What would come of this? Reconciliation and healing.
Bill Bradley, the former U.S. senator from New Jersey, summed it up as follows, in his memoir Time Present, Time Past. "I know that an American living now is not responsible for wrongs committed more than one hundred years ago, but the nation itself is responsible. When governments commit crimes, they must make amends to those who are the victims of crimes. If they fail to do so, they live with guilt. Confronting the dark pages of our history is essential to getting beyond them. Americans cannot naively espouse ideals that our own historic actions refute. Failure to come to terms with having broken treaties and destroyed hundreds of thousands of people undermines our moral authority. How liberating it would be to escape the hypocrisy and become a society that lives by its professed ideals! Making amends does not ensure future adherence to ideals or remove the knowledge of past wrongs--America will always live with that knowledge--but it would allow America to have a fresh start."

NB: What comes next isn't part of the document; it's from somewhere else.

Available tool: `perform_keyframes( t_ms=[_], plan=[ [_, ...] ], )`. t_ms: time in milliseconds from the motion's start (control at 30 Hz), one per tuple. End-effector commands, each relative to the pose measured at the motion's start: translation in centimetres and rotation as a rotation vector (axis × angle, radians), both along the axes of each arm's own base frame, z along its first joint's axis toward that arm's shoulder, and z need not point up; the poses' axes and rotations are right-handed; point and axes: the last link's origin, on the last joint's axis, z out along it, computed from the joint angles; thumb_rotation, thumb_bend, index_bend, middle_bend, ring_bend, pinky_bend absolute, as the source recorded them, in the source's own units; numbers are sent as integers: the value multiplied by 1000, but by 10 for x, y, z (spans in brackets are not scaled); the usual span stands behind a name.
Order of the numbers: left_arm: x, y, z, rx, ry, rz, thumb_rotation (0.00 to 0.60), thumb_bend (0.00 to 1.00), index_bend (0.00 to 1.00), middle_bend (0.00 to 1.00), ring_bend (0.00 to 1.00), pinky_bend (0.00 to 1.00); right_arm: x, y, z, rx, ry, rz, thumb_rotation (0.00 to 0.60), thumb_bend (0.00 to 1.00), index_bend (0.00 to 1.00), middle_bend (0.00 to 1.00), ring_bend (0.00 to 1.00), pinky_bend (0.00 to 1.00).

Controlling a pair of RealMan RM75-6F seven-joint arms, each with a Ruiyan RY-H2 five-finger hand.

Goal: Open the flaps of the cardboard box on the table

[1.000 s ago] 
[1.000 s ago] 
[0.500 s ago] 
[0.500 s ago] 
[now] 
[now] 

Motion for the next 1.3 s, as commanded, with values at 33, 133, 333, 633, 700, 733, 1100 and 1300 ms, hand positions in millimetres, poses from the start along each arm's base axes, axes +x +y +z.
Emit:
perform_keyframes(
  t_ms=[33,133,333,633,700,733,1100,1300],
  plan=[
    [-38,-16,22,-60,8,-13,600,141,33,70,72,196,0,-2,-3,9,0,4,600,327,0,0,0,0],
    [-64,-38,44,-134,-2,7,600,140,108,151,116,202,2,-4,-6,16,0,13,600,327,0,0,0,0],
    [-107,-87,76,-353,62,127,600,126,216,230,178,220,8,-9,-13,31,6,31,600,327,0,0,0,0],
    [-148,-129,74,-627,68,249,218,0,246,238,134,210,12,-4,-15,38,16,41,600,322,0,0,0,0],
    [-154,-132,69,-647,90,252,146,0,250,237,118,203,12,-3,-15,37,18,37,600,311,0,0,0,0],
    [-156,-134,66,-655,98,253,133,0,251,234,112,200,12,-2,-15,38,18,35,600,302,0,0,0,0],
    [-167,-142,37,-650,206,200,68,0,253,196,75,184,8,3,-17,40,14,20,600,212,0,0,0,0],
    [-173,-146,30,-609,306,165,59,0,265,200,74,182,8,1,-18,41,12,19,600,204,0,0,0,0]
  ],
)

Germany's apology for crimes committed against the Jews allowed the country to move beyond the sins of its past to forge a new future. Turkey's refusal to acknowledge the Armenian genocide has left it mired in controversy, unable to more forward without significant obstacles into full acceptance into the EU, whether or not it earns official recognition. The ghosts of our pasts will continue to haunt us, like Turkey, if we do not put them to rest. In religion, to be reborn, one has to ask for forgiveness. In our human relationships as in our spiritual relations, there can be no resolution, no reconciliation, without apology. That is why I stand behind the United States' need to offer an official apology for its policies of the past that, like Australia's treatment of aboriginal people, in the words of Prime Minister Rudd, are "a great stain on the nation's soul."